(Work to be completed):
Output the lines from the one containing "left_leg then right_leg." through the last line of the material below, exactly; please do not include pictures.

(Data segment):
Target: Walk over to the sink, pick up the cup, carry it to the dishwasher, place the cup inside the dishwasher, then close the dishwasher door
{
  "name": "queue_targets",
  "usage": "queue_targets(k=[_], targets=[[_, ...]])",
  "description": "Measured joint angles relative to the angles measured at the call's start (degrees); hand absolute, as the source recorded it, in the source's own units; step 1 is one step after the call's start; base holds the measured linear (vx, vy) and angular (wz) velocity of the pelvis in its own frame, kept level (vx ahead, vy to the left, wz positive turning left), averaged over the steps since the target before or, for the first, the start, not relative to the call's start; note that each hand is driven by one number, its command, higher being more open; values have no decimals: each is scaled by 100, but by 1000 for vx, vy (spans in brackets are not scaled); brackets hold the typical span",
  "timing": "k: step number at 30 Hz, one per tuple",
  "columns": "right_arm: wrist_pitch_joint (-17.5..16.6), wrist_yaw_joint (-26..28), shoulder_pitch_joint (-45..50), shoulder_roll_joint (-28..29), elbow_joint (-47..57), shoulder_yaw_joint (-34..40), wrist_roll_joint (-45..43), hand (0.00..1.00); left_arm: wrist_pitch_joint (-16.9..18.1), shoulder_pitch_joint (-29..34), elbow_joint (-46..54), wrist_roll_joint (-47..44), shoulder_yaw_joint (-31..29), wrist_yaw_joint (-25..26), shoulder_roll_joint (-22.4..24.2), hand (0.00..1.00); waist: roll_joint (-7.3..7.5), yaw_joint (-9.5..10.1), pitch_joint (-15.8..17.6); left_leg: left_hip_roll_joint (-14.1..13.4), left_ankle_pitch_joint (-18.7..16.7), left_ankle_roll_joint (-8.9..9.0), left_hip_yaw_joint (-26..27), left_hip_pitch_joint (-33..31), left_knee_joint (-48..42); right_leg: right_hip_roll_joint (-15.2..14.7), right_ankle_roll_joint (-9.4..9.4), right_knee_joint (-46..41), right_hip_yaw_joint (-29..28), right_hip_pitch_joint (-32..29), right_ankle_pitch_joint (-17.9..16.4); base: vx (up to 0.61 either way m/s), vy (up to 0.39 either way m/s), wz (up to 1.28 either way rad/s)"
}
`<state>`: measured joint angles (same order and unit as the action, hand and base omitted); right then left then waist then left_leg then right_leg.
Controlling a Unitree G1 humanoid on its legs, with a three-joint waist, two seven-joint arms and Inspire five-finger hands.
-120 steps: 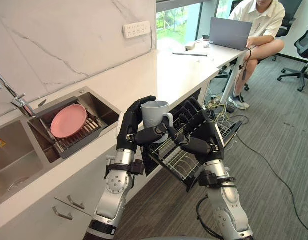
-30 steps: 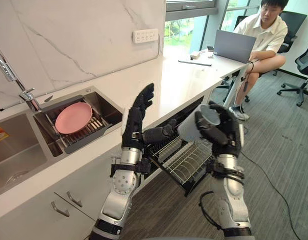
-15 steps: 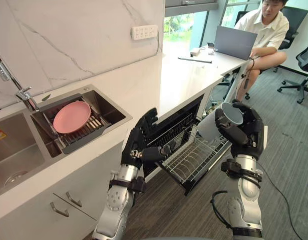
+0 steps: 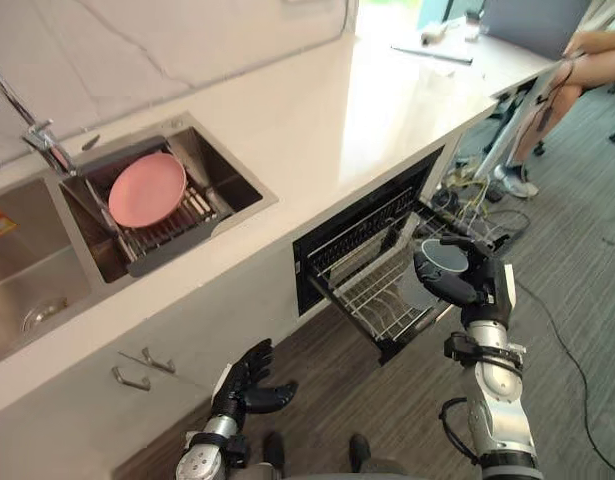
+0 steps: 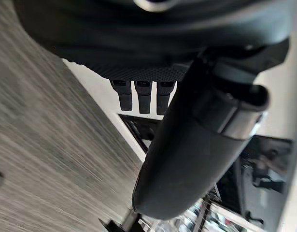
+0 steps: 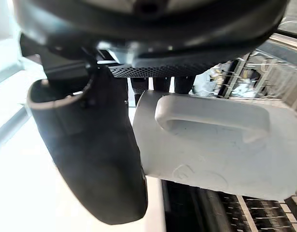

(Output below):
`<state>`: measured joint angles (same order and unit as the action, hand and base omitted); right then left then waist then left_leg then right_leg.
Controlling a Unitree G1 humanoid on its legs, with a three-joint waist, two seven-joint arms and Inspire five-finger hands.
-120 steps: 
-30 steps: 
-15 steps: 
+0 steps: 
+0 steps: 
+0 steps: 

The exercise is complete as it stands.